Re: Comparitive UPDATE speed

From: "Josh Berkus" <josh(at)agliodbs(dot)com>
To: Ron Johnson <ron(dot)l(dot)johnson(at)cox(dot)net>
Cc: pgsql-performance(at)postgresql(dot)org
Subject: Re: Comparitive UPDATE speed
Date: 2002-10-04 15:54:56
Message-ID: web-1771475@davinci.ethosmedia.com
Views: Raw Message | Whole Thread | Download mbox | Resend email
Thread:
Lists: pgsql-performance

Folks,

Sorry for the double-quoting here. I sent this to just Ron by
accident. My original question is double-quoted, Ron is quoted, and my
responses are below. Thanks!

> > Ok, I'm still confused.
> >
> > I'm updating a (not not indexed) field in a 117,000 row table based
> on
> > information in another 117,000 row table. The update is an
> integer, and the
> > linking fields are indexed. Yet the two queries are flattening my
>
> > dual-processor, RAID5 database server for up to 11 minutes ...
> using 230mb
> > ram the entire time. I simply can't believe that these two
> queries are that
> > difficult.
>
> So there's no index on elbs_matter_links.case_id? From your original
>
> post, I thought that there *is* an index on that field.
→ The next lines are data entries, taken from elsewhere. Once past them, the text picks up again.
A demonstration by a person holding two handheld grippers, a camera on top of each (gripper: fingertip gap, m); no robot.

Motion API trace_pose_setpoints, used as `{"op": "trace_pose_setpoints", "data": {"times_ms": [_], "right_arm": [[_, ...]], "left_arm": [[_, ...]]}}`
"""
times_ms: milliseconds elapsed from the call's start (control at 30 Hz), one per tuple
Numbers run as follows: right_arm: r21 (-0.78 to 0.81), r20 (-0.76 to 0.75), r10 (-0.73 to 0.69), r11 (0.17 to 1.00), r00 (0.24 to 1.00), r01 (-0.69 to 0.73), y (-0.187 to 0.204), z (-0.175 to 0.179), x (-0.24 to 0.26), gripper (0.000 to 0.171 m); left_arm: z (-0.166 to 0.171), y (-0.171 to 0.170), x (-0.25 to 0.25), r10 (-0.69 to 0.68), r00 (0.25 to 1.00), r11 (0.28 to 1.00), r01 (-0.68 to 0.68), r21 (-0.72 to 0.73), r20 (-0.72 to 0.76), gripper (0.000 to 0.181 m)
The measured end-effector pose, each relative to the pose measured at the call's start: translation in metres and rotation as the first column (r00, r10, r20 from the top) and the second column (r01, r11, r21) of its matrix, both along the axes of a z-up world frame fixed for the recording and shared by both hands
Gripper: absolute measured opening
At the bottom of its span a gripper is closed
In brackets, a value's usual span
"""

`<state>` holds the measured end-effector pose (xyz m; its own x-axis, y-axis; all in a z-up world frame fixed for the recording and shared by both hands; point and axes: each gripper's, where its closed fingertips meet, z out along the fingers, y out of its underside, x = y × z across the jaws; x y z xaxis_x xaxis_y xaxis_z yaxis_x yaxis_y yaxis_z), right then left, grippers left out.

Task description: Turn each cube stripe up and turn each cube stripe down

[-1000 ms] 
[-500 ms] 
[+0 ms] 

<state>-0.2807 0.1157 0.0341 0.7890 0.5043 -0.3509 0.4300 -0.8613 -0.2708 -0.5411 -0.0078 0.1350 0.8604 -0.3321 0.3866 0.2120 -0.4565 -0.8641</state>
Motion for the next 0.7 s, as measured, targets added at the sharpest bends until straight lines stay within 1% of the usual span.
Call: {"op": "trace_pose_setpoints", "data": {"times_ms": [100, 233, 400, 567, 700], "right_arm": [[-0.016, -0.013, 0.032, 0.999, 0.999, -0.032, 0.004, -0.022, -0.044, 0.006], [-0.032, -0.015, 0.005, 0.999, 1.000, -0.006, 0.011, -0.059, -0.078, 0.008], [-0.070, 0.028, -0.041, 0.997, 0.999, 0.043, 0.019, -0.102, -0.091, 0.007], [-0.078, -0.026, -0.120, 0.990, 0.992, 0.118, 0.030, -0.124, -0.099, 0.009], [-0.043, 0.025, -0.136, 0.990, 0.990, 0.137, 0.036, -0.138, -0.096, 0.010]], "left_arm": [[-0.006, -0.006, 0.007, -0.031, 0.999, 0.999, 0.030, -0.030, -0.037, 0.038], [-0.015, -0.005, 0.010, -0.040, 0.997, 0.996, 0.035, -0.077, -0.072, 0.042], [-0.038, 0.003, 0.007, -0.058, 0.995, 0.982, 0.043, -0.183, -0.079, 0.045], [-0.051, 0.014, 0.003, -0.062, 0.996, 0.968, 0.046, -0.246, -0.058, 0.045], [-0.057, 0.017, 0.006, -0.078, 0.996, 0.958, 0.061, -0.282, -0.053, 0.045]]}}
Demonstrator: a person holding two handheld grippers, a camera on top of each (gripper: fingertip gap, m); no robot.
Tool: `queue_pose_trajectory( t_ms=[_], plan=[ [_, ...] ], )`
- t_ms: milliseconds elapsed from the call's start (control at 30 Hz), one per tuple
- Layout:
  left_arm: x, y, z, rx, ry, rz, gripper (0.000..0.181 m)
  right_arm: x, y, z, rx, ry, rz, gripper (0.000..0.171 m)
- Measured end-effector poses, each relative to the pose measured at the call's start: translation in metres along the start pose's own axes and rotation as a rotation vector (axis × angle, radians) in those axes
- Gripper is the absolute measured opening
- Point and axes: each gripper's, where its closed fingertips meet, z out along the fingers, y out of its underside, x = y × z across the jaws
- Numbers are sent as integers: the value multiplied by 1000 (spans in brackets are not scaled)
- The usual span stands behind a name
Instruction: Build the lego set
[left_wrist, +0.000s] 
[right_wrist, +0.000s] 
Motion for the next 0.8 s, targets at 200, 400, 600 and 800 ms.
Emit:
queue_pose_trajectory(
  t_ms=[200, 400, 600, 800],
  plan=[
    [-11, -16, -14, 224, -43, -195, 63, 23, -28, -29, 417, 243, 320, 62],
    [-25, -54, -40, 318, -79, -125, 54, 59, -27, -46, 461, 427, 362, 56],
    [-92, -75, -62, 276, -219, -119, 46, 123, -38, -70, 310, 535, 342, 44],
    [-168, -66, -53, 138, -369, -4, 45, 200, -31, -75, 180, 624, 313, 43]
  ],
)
I'm now dropping it before the update. Unfortunately, dropping the
index made no appreciable gain in performance.

> > I've increased the memory available to the update to 256mb, and
> tried forcing
> > an index scan ... to no avail. Ideas, please?
> >
> > The queries:
> >
> > UPDATE elbs_matter_links SET case_id = case_clients.case_id
> > FROM case_clients
> > WHERE elbs_matter_links.mmatter = case_clients.matter_no;
>
> What happens if you run the query:
> SELECT eml.case_id, cc.case_id, eml.mmatter, cc.matter_no
> FROM elbs_matter_links eml,
> case_clients cc
> WHERE eml.mmatter = cc.matter_no;
>
> That, for all intents and purposes, is your UPDATE statement, just
> without doing the UPDATE. How fast does it run?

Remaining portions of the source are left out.